> INSTRUCTIONS FOR THE TASK
Take the data below. Output it exactly from its first line through the line containing "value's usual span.".

(DATA PROVIDED Opens)

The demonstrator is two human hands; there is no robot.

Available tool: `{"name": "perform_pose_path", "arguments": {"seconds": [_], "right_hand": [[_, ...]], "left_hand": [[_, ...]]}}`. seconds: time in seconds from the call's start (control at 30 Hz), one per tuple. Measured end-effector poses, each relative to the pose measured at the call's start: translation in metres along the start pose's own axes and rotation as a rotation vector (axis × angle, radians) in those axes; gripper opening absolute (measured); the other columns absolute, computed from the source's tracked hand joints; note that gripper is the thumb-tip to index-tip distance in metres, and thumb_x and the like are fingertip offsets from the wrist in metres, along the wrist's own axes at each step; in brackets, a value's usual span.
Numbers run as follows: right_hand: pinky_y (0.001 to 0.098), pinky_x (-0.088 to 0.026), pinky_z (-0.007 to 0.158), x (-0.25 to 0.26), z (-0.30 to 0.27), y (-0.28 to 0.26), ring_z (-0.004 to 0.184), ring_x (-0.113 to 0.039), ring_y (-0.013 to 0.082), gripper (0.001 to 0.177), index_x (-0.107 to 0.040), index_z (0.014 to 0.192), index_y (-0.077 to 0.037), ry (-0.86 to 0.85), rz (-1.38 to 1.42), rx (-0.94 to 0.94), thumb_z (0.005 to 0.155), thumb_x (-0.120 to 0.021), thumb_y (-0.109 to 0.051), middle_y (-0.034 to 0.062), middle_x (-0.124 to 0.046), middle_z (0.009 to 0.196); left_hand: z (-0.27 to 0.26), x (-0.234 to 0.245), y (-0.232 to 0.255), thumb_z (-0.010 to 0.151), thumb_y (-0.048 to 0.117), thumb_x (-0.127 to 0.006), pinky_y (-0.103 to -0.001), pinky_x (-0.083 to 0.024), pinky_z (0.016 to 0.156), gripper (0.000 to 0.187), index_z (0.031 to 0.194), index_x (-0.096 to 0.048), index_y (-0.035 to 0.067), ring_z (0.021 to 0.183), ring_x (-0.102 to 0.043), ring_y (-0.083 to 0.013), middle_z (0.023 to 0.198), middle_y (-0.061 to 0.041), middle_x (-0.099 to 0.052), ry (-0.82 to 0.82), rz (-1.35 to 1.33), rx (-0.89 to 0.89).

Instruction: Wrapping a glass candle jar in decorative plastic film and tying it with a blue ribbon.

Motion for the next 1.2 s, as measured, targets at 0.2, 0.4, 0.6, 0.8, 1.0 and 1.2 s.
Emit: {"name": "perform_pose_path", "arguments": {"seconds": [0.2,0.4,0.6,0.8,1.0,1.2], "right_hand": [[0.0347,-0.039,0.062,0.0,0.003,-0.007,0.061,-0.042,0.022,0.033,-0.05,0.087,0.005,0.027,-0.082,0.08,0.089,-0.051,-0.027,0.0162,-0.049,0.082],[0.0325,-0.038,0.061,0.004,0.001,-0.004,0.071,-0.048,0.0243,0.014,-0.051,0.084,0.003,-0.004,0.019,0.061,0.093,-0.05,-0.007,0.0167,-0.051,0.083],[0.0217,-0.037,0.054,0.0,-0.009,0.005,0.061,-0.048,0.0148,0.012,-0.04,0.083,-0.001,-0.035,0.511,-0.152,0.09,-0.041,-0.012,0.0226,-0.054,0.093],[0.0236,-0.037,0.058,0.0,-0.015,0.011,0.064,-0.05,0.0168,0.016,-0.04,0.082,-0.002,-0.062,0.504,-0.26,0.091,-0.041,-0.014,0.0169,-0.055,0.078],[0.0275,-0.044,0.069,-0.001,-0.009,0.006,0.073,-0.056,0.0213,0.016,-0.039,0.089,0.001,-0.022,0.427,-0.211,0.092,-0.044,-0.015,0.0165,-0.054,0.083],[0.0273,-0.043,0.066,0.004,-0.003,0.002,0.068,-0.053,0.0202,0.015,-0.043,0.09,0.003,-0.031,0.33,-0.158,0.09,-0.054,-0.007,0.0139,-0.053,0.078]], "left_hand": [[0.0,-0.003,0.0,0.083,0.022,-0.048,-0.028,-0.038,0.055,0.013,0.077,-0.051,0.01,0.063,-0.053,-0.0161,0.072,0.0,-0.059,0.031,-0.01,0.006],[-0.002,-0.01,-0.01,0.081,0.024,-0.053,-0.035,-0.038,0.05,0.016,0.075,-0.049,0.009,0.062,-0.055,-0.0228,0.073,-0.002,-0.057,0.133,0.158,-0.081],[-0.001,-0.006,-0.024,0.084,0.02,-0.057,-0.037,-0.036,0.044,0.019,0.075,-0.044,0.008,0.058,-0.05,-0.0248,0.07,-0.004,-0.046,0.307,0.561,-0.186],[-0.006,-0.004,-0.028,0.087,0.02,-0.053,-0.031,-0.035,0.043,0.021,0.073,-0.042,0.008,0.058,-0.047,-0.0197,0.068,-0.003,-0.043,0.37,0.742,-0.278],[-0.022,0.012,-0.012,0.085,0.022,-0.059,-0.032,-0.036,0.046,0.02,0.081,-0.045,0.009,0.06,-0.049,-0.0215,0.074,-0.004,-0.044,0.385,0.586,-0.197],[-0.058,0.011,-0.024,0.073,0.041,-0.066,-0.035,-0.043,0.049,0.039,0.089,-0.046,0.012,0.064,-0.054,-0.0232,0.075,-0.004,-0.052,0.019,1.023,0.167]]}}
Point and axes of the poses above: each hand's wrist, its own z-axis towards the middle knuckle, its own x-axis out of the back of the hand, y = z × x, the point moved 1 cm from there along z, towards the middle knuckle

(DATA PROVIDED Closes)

> TASK ANSWER
The demonstrator is two human hands; there is no robot.

Available tool: `{"name": "perform_pose_path", "arguments": {"seconds": [_], "right_hand": [[_, ...]], "left_hand": [[_, ...]]}}`. seconds: time in seconds from the call's start (control at 30 Hz), one per tuple. Measured end-effector poses, each relative to the pose measured at the call's start: translation in metres along the start pose's own axes and rotation as a rotation vector (axis × angle, radians) in those axes; gripper opening absolute (measured); the other columns absolute, computed from the source's tracked hand joints; note that gripper is the thumb-tip to index-tip distance in metres, and thumb_x and the like are fingertip offsets from the wrist in metres, along the wrist's own axes at each step; in brackets, a value's usual span.

At this point, the answer is complete.